### Work required
Please give back, word for word, only the lines starting at the one containing "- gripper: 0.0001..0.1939" and ending at the one containing "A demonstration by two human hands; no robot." within the material below.

------ Dataset extract ------

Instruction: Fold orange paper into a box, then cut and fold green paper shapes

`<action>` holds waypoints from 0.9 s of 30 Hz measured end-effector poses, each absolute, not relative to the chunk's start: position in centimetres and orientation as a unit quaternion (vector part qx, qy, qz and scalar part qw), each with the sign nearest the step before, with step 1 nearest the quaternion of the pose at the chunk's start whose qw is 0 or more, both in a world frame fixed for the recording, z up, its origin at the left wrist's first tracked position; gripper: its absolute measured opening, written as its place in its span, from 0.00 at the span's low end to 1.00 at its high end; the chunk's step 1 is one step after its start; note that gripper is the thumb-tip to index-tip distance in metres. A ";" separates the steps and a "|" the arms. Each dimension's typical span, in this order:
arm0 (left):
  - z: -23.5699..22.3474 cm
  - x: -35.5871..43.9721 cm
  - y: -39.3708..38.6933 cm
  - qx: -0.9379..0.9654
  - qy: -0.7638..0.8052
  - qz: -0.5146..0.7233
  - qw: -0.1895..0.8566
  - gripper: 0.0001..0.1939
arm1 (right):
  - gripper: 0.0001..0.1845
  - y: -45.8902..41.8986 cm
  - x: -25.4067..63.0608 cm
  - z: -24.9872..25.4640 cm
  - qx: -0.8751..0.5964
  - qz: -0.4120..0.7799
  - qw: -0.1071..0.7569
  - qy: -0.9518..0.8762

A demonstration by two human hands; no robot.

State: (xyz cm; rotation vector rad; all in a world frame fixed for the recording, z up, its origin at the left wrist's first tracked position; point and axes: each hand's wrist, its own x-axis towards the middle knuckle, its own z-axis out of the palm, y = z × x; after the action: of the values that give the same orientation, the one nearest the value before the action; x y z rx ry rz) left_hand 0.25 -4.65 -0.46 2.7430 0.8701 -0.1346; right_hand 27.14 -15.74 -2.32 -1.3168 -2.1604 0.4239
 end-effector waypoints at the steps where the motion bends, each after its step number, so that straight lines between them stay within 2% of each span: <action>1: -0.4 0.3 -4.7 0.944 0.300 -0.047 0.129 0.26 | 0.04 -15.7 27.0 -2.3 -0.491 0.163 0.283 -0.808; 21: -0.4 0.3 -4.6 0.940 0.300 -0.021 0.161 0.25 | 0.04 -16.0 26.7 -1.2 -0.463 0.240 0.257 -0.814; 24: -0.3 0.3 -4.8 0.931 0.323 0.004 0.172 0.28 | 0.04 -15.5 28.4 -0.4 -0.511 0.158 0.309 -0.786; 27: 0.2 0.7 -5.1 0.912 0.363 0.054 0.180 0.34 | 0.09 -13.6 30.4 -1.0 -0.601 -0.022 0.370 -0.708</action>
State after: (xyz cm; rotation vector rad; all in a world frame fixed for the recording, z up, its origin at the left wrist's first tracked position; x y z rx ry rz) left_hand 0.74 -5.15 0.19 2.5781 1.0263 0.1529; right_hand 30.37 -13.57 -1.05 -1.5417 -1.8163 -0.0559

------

### Task result
  - gripper: 0.0001..0.1939
arm1 (right):
  - gripper: 0.0001..0.1845
  - y: -45.8902..41.8986 cm
  - x: -25.4067..63.0608 cm
  - z: -24.9872..25.4640 cm
  - qx: -0.8751..0.5964
  - qz: -0.4120..0.7799
  - qw: -0.1071..0.7569
  - qy: -0.9518..0.8762

A demonstration by two human hands; no robot.

This completes the output.